See, this seems to follow the second plan MMM wrote about and the most common one on this forum (so far as I can tell) which is the five-year pipeline. I'm totally on board with the Investment Order - that's what I use right now. But, it sounds like the "Old Man Money" concept doesn't touch 401k at all until age 65. It sounds like the rest of investments went directly to a taxable account which seems a little odd considering there are more tax-advantaged accounts out there. I'm not sure if this is actually an advisable strategy, but I'm not sure. I feel like there is a piece of information I'm missing in the puzzle.

I'll definitely check out the madfientist though! I always like to see more perspectives and ideas.

moof:
The Mad Fientist links do a good job of walking through the different horse race comparisons of strategies.

In general it is best to avoid taxes now if possible, though the less taxes you pay now the harder the rules make it to get the money out early.  You will likely be taxed a lot less later (unless your balance outstrips expectations, but that is a good problem to have).  Getting the money out is the messy bit, and one that has so many nuances and trade offs that there is not a good way to provide a cookbook "Withdrawal Order".

Even if you have ALL your money stuck in a 401k/IRA, you can still retire early and get money out.  SEPP makes this possible, as does just paying the penalty (especially if you are close to 59.5).  It boils down to using your crystal ball to anticipate your likeliest post-retirement situation and come up with a strategy both while accumulating and during retirement that makes the best use of your money.

If you have plans for very large lumpy expenses, SEPP and Roth pipelines will likely be too restrictive, and that is about the only reason I see to put money into a taxable account instead of into an IRA (even then a Pay the Penalty strategy may still win).  Most folks who plan on modest retirement can probably be best served by a Roth pipeline if they have enough non-IRA money to access for 5 years, or by some combination of SEPP, taxable, and existing Roth principle to cobble together a low tax withdrawal strategy until they hit 59.5.

It is worth building a spreadsheet for each of several possible withdrawal strategies and do a horse race for your own situation to see what comes out best (least taxes and penalties).

In our case we will have higher initial withdrawals while we still have a few years of mortgage payments, and will not have 5 years of accessible savings to build a pipeline.

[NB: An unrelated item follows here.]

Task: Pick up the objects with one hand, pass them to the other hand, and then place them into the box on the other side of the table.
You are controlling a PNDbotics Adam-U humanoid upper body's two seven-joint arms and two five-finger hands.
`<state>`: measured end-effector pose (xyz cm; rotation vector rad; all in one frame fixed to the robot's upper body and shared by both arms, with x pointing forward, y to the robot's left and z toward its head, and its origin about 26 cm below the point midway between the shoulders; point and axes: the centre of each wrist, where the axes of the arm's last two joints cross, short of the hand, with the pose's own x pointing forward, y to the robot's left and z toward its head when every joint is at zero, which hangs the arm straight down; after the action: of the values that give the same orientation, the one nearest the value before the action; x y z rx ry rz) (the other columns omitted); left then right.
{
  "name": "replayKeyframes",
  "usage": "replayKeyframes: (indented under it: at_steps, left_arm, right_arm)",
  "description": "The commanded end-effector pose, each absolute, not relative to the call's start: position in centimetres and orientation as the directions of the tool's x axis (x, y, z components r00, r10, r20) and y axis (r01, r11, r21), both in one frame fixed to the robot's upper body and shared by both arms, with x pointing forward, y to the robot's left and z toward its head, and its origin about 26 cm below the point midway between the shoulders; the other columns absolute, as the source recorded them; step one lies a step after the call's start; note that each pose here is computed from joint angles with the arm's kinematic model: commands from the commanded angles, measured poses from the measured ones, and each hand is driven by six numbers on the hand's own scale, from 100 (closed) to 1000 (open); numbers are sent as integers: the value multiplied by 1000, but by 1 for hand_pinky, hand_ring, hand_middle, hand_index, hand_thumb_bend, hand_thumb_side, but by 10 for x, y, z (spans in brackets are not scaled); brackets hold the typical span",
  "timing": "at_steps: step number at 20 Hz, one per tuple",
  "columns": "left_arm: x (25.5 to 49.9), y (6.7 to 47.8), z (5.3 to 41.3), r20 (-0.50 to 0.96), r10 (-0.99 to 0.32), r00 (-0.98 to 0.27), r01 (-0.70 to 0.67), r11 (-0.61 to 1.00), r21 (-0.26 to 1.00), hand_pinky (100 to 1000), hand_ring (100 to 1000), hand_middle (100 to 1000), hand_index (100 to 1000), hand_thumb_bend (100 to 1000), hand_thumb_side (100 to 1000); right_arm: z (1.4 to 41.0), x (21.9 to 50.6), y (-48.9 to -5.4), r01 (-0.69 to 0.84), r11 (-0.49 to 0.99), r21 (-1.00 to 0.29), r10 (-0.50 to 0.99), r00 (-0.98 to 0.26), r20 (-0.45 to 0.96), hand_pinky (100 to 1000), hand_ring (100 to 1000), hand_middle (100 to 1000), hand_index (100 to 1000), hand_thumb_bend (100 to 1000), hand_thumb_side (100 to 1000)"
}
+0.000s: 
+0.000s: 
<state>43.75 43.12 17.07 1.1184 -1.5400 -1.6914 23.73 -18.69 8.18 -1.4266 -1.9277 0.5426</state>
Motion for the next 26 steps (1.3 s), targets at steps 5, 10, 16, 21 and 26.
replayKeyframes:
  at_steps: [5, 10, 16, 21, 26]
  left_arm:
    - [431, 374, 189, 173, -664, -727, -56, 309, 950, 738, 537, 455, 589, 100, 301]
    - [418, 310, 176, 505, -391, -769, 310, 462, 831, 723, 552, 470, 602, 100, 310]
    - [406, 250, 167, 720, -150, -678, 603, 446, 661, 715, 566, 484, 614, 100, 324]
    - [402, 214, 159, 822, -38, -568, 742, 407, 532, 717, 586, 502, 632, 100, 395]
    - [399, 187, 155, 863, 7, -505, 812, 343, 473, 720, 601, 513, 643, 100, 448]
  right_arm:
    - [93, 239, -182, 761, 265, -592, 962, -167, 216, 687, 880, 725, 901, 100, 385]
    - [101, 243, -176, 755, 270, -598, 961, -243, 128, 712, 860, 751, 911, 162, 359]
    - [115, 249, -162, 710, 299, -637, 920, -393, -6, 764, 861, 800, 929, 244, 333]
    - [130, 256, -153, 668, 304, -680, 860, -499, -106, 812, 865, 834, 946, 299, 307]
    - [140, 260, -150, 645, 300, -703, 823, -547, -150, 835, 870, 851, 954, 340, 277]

The plan instead is to SEPP about 2/3 of the total nest egg (basically all the IRA/401k balance) for the 12 years between retirement and 59.5.  The gap will get covered mostly by Roth principle and taxable withdrawals.  The result will be near zero taxes until age 59.5.  IRA/Roth withdrawals will go up a bit at that point as the taxable will be almost tapped out at that point.  SSA comes in at the 19 and 22 year mark for the spuse and myself respectively and will cover about 80% of spending.